** Goal of the exercise **
Once you reach the line that holds "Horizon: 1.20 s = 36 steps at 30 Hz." in the listing below, output it and every line after it through the line that holds "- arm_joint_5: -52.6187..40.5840", word for word.

*** Block opens ***

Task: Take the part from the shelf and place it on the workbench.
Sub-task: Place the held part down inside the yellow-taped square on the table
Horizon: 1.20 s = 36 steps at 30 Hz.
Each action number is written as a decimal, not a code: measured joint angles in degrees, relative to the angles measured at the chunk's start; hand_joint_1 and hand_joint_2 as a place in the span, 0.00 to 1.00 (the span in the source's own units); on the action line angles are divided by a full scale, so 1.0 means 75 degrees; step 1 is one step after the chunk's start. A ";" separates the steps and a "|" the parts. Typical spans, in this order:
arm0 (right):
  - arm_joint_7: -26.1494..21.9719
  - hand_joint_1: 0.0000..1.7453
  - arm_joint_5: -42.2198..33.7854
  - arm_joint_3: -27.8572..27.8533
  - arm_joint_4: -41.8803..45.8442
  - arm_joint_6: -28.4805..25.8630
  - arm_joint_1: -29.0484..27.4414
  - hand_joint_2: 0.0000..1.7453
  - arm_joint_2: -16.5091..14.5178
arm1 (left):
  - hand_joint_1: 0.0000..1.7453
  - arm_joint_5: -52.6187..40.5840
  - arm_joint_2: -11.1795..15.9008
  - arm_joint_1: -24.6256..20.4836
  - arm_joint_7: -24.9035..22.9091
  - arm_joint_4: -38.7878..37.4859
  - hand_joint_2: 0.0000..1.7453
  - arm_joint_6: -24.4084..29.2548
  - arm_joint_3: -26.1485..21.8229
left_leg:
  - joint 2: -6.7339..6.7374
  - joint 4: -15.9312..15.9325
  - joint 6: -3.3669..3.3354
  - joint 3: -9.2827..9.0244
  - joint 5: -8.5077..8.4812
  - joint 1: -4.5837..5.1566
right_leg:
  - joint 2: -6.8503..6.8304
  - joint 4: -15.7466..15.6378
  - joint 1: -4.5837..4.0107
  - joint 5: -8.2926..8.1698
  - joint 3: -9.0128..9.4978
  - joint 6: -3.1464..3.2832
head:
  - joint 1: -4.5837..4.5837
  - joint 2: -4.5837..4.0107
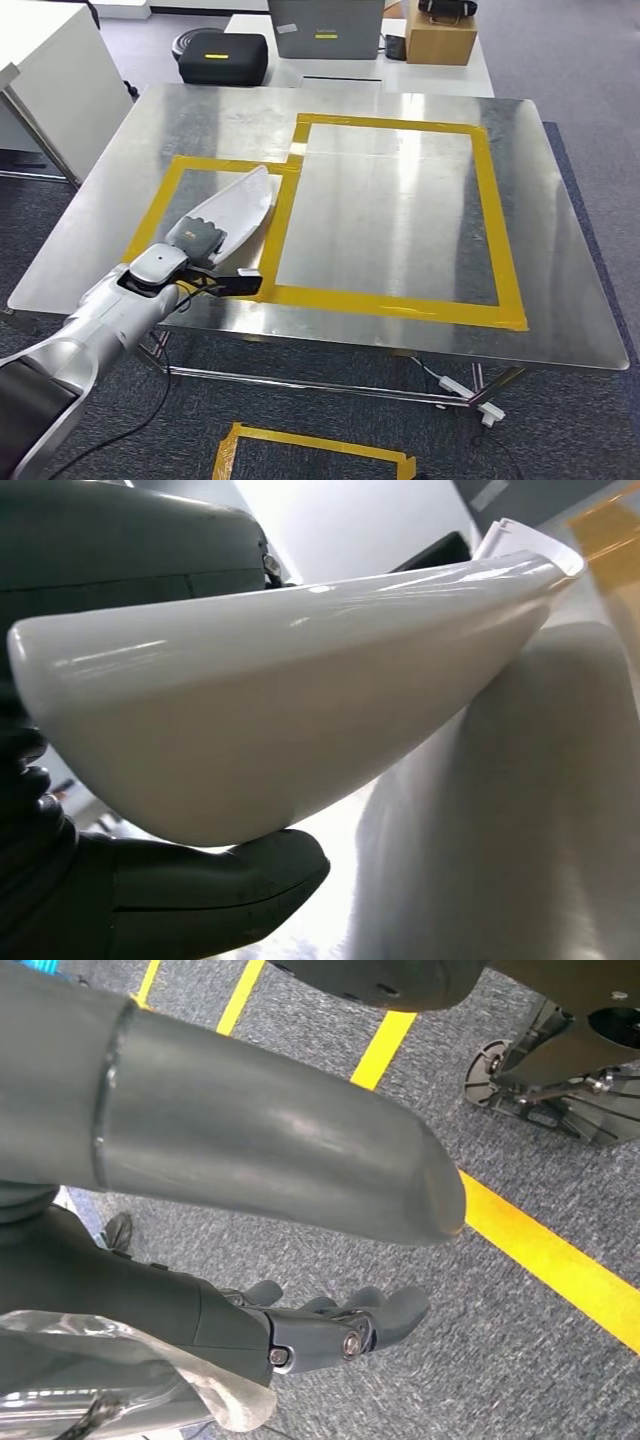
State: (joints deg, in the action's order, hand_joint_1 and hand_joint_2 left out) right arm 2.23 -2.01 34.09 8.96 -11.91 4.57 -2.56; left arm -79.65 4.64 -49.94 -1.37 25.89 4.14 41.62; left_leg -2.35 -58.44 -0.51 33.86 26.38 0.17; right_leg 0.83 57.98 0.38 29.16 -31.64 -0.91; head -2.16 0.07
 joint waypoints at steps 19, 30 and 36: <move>-0.0001 0.00 -0.0039 -0.0020 0.0000 -0.0001 -0.0001 0.00 0.0000 | 1.00 -0.0194 0.0016 -0.0178 -0.0434 -0.0194 1.00 -0.0025 0.0256 | 0.0000 0.0000 -0.0002 -0.0004 -0.0004 0.0001 | 0.0000 0.0001 0.0000 -0.0003 0.0004 -0.0003 | 0.0002 0.0001; -0.0018 0.00 -0.0107 -0.0040 0.0000 -0.0063 -0.0031 0.00 0.0000 | 0.00 -0.0504 -0.0025 -0.0153 -0.1074 -0.0269 0.00 0.0486 0.0261 | 0.0000 -0.0001 -0.0003 0.0001 -0.0004 0.0001 | 0.0001 0.0001 0.0001 -0.0003 -0.0002 -0.0003 | 0.0001 0.0000; -0.0031 0.00 -0.0092 -0.0042 0.0000 -0.0123 -0.0099 0.00 0.0000 | 0.00 -0.0030 -0.0052 0.0181 -0.0421 -0.0157 0.00 0.3184 -0.0156 | -0.0004 -0.0001 -0.0004 0.0012 -0.0003 0.0001 | -0.0001 0.0000 0.0004 -0.0001 -0.0012 -0.0005 | 0.0002 0.0001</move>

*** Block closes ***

** Result of this task **
Horizon: 1.20 s = 36 steps at 30 Hz.
Each action number is written as a decimal, not a code: measured joint angles in degrees, relative to the angles measured at the chunk's start; hand_joint_1 and hand_joint_2 as a place in the span, 0.00 to 1.00 (the span in the source's own units); on the action line angles are divided by a full scale, so 1.0 means 75 degrees; step 1 is one step after the chunk's start. A ";" separates the steps and a "|" the parts. Typical spans, in this order:
arm0 (right):
  - arm_joint_7: -26.1494..21.9719
  - hand_joint_1: 0.0000..1.7453
  - arm_joint_5: -42.2198..33.7854
  - arm_joint_3: -27.8572..27.8533
  - arm_joint_4: -41.8803..45.8442
  - arm_joint_6: -28.4805..25.8630
  - arm_joint_1: -29.0484..27.4414
  - hand_joint_2: 0.0000..1.7453
  - arm_joint_2: -16.5091..14.5178
arm1 (left):
  - hand_joint_1: 0.0000..1.7453
  - arm_joint_5: -52.6187..40.5840

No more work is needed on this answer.